# DUI/OUI intent or actual driving?



## SOT (Jul 30, 2004)

I heard something this weekend that I thought might be a bit suspect, so I figured I would ask.

If a person is drunk, and walking to their car with keys in hand, is that enough to arrest them for DUI/OUI? Or do they have to actually be in the car and driving or in the car with keys in the ignition?
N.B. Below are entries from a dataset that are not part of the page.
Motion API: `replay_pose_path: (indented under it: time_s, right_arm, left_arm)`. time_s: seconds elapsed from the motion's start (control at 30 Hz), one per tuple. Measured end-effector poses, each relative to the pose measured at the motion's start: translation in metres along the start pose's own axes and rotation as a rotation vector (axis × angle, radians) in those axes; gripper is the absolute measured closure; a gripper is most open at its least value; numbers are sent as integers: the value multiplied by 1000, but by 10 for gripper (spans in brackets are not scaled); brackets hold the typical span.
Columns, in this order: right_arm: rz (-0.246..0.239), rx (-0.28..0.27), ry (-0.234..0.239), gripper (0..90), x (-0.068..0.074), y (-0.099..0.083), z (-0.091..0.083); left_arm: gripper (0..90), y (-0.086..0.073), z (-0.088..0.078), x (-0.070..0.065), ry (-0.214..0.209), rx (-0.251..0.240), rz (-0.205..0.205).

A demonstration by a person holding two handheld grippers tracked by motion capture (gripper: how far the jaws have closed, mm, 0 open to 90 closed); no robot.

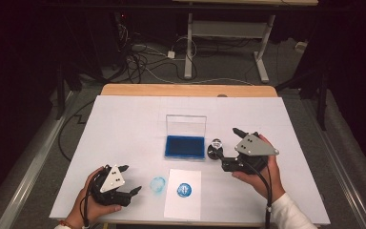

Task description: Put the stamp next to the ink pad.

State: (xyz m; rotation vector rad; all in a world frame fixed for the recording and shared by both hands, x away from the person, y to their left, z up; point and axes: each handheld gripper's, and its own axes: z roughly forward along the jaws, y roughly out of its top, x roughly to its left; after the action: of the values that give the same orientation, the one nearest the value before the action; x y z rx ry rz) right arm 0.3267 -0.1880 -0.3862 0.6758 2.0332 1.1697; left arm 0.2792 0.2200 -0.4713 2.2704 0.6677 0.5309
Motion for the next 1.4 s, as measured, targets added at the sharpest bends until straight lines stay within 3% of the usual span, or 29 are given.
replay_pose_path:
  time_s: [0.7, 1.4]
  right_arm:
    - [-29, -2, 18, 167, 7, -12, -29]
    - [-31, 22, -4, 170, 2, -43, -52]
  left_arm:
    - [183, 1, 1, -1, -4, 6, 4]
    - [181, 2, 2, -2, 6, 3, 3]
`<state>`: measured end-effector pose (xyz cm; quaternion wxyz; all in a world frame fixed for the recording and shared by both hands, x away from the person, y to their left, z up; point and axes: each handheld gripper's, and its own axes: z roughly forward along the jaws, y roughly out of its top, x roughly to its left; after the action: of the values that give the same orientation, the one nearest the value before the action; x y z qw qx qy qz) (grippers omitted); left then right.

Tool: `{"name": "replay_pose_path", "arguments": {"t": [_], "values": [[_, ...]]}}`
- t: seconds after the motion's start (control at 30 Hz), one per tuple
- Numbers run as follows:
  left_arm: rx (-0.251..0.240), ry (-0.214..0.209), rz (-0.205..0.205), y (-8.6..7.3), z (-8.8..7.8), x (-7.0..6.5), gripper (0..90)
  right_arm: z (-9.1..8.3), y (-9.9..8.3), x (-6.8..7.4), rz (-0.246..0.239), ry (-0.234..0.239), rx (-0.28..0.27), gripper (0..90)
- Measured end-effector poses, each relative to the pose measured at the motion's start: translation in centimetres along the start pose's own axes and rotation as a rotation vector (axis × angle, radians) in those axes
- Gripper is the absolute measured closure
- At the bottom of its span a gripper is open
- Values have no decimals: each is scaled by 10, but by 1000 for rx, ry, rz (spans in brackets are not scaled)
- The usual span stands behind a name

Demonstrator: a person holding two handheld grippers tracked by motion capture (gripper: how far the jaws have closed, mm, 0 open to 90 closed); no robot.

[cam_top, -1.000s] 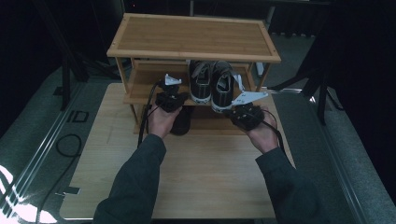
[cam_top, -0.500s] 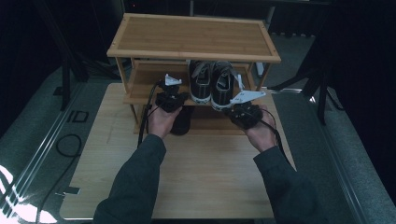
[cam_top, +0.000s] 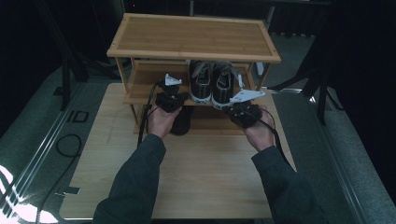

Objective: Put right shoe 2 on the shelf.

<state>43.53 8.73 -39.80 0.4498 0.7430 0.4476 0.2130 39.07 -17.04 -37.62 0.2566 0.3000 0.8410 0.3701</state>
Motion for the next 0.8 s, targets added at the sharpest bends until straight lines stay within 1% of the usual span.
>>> {"name": "replay_pose_path", "arguments": {"t": [0.03, 0.1, 0.2, 0.3, 0.37, 0.47, 0.53, 0.8], "values": [[-2, 0, -2, 0, 0, 0, 900, 1, 0, 0, 3, -10, 2, 900], [-2, -2, -2, 0, 0, 0, 900, 2, 0, -2, 16, -3, -3, 900], [-3, 0, 0, 0, 0, 0, 900, 4, 1, -1, 14, -6, -6, 900], [4, 11, 16, 1, 0, -1, 900, 6, 2, 0, 13, -12, -9, 900], [2, 4, 7, 0, 0, -1, 900, 7, 2, 0, 17, -22, -16, 900], [-3, 5, 1, 0, 0, -1, 900, 8, 1, -1, 22, -23, -17, 900], [-2, 6, 2, 0, 0, -1, 900, 9, 2, 0, 18, -29, -16, 900], [-9, 10, 1, -1, 0, -2, 900, 10, 2, -2, 29, -29, -17, 900]]}}
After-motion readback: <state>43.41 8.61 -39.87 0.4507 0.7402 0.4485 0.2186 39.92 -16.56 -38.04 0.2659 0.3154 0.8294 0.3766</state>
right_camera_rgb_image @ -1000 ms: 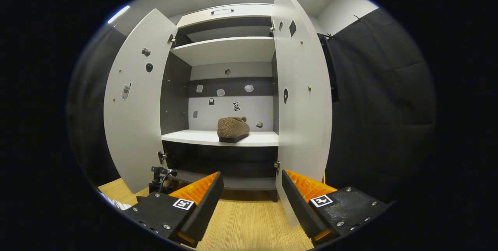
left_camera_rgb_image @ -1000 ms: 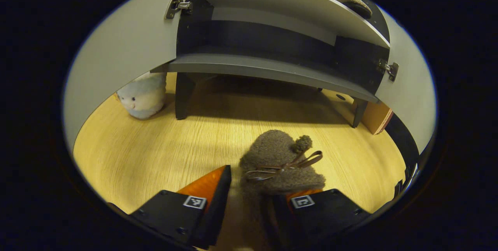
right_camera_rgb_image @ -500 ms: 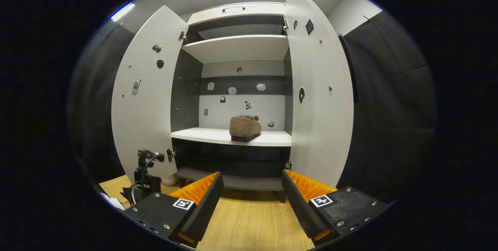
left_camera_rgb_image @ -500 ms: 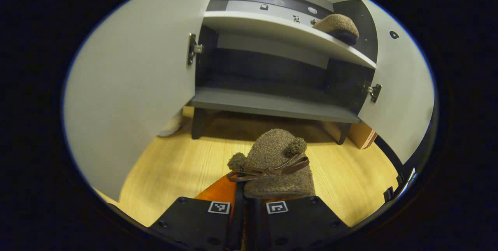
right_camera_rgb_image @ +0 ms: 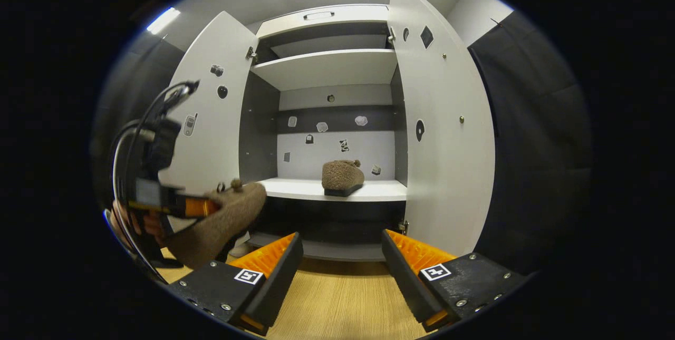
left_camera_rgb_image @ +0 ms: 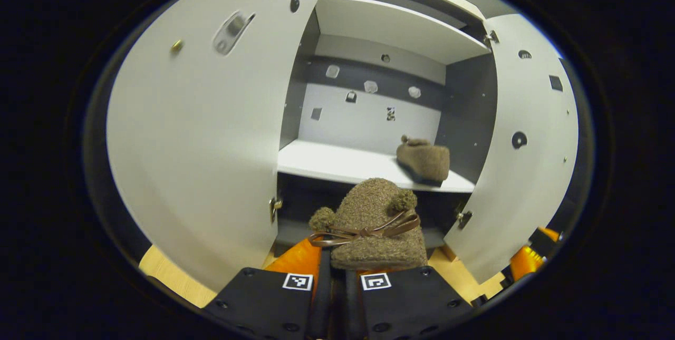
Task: Grab one shoe with the right hand and put it into the shoe cabinet, grab the other shoe with the left hand and put it into the shoe cabinet; then close the right door with the right hand and the left door with the left hand.
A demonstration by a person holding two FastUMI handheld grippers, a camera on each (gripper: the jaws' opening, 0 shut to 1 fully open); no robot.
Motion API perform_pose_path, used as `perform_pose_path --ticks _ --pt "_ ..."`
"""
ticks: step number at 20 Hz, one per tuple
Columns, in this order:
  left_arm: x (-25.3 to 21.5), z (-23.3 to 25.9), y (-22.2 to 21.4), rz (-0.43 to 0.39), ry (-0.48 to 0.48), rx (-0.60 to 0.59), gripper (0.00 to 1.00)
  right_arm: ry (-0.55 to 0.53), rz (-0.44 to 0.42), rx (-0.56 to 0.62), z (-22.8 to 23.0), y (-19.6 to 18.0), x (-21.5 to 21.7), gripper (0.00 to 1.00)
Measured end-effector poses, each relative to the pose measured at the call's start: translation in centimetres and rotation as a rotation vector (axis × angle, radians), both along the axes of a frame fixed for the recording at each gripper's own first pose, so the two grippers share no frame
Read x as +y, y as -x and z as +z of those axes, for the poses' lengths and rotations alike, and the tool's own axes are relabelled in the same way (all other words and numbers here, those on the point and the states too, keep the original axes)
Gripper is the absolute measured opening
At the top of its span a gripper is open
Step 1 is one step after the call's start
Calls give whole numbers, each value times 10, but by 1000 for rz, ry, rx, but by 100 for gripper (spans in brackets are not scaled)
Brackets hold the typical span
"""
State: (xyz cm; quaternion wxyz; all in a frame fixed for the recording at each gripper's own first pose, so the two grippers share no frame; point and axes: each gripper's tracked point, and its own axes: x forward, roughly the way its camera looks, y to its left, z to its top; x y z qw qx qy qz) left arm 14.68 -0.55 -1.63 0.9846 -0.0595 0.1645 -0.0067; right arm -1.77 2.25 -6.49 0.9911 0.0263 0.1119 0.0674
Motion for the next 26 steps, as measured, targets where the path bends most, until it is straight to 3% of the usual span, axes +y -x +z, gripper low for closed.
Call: perform_pose_path --ticks 3,6,10,14,17,20,21,24,26 --pt "-8 56 -69 -14 11 -55 19 0 -30 -15 4 -2 -11 93" --pt "-20 73 -129 -39 18 -37 19 3 -75 -31 7 -1 -28 93" --pt "-21 51 -216 -29 -6 44 19 8 -129 -36 9 3 -46 93" --pt "-16 12 -284 -9 -97 166 19 34 -138 -31 7 7 -52 93" --pt "-8 -26 -301 9 -176 260 23 34 -145 -41 6 7 -54 93" --pt "-5 -45 -304 33 -177 310 27 30 -156 -39 2 9 -63 93" --pt "-3 -46 -303 35 -169 304 35 29 -157 -37 1 9 -65 93" --pt "2 -46 -303 39 -157 293 40 19 -160 -28 -5 8 -67 93" --pt "5 -46 -303 29 -153 288 57 13 -153 -25 -8 5 -65 93"
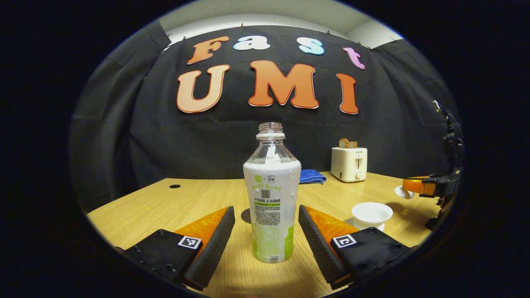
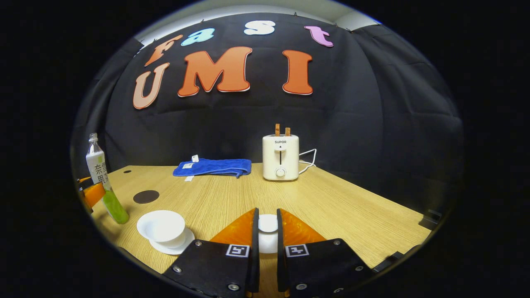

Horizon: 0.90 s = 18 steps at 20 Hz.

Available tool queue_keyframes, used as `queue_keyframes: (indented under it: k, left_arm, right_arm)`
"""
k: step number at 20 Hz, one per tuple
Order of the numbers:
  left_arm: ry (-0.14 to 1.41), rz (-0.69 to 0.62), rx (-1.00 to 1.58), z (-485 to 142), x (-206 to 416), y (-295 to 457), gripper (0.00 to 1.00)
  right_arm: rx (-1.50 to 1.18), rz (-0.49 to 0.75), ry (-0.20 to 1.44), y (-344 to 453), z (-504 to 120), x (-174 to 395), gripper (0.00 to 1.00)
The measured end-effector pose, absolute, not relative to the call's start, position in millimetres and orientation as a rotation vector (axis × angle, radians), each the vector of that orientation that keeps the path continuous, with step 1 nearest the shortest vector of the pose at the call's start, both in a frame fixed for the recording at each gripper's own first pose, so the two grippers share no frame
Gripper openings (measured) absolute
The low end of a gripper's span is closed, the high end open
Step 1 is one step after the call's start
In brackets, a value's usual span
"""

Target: Open the teacup lid with one hand, grasp the water bottle and pour water into the teacup with the other hand; after pouring, place the water bottle on the coaster and then close the teacup lid.

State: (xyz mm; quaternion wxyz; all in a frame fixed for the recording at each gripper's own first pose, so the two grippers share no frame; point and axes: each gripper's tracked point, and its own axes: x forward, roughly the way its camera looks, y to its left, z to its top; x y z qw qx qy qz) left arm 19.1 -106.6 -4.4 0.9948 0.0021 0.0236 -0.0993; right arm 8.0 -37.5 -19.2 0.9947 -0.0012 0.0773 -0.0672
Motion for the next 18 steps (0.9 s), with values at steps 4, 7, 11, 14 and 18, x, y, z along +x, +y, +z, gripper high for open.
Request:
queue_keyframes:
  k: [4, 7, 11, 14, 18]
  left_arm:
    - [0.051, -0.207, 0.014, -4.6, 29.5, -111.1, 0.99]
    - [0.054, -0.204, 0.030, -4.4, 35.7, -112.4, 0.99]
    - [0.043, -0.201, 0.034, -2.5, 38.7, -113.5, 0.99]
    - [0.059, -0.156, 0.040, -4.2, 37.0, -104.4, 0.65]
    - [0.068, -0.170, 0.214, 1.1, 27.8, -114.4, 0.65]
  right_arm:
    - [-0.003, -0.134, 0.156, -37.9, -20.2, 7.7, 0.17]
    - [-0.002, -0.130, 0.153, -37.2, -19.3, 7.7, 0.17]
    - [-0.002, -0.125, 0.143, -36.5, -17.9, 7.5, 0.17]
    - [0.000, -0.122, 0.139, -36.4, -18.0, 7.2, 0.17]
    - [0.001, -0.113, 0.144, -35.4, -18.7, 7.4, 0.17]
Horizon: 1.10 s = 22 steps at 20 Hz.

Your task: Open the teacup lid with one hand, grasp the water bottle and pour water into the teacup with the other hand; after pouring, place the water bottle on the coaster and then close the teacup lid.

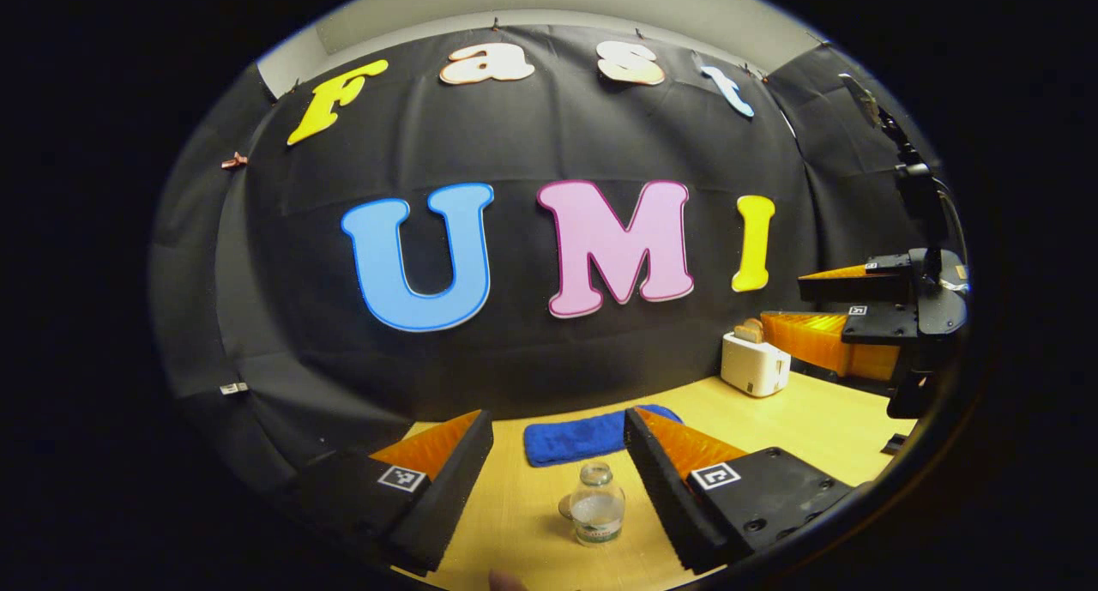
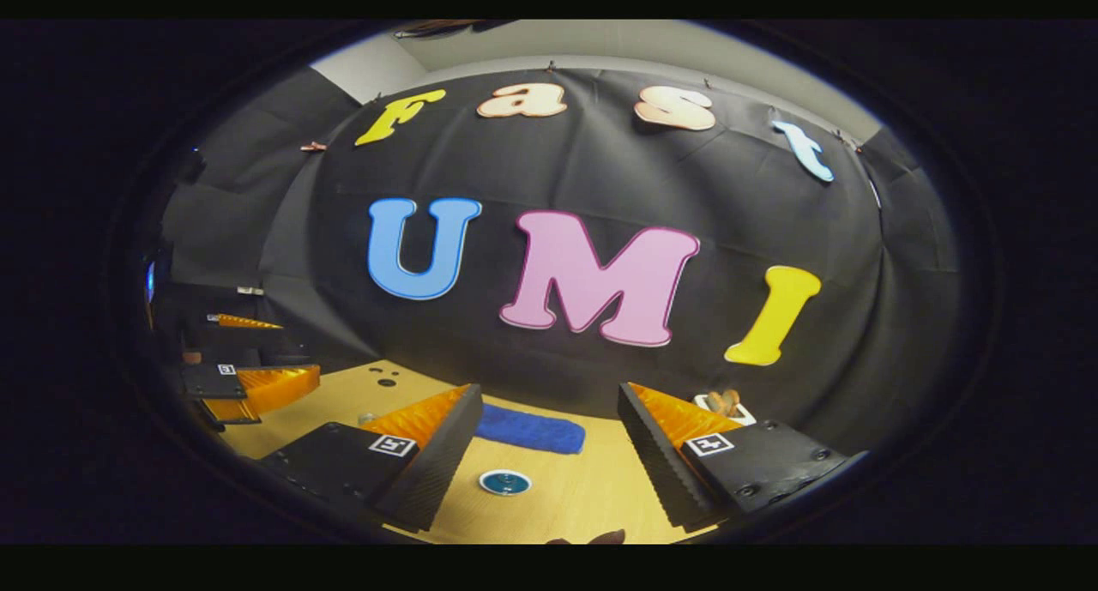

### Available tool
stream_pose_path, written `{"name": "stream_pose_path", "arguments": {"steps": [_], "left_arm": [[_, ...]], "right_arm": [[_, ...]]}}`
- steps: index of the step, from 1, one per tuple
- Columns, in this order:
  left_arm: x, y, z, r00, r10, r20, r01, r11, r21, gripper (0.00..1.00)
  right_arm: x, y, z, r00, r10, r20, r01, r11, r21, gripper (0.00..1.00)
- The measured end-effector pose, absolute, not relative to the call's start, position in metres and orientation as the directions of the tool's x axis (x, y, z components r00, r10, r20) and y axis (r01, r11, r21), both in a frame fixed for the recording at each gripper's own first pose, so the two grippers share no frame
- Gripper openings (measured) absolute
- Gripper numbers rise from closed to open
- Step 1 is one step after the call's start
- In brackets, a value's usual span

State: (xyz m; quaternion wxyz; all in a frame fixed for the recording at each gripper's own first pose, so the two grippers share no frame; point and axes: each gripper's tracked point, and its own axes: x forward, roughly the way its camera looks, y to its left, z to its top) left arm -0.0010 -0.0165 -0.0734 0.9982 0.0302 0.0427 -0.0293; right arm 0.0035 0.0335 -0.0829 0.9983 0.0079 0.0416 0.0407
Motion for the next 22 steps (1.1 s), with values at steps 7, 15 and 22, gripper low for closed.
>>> {"name": "stream_pose_path", "arguments": {"steps": [7,15,22], "left_arm": [[0.009,-0.031,-0.2,0.977,-0.051,-0.205,0.056,0.998,0.021,0.97],[0.035,-0.049,-0.295,0.967,-0.063,-0.248,0.071,0.997,0.023,0.97],[0.059,-0.059,-0.321,0.961,-0.076,-0.267,0.077,0.997,-0.005,0.97]], "right_arm": [[0.023,0.066,-0.191,0.982,0.142,-0.126,-0.135,0.989,0.065,0.96],[0.047,0.076,-0.282,0.972,0.17,-0.163,-0.16,0.984,0.074,0.98],[0.077,0.09,-0.334,0.942,0.224,-0.251,-0.194,0.971,0.136,0.93]]}}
I know people have been arrested for riding a bicycle while drunk, can that also happen to people operating motorized wheelchairs or just wheelchairs?
I see this guy in Pittsfield every weekend with one of those "senior scooters" drunk out of his mind driving around and crashing into stuff.


----------



## csauce777 (Jan 10, 2005)

SOT said:


> I heard something this weekend that I thought might be a bit suspect, so I figured I would ask.
> 
> If a person is drunk, and walking to their car with keys in hand, is that enough to arrest them for DUI/OUI? Or do they have to actually be in the car and driving or in the car with keys in the ignition?
> 
> ...


Not a chance. Theres no operation of the vehicle while walking to the car. Additionally, the vehicle isnt likely on a public way.

Now if you see this drunk walking to his vehicle, starting the car, and driving off, he's toast. As for the drunk scooter driver...you could probably PC him.


----------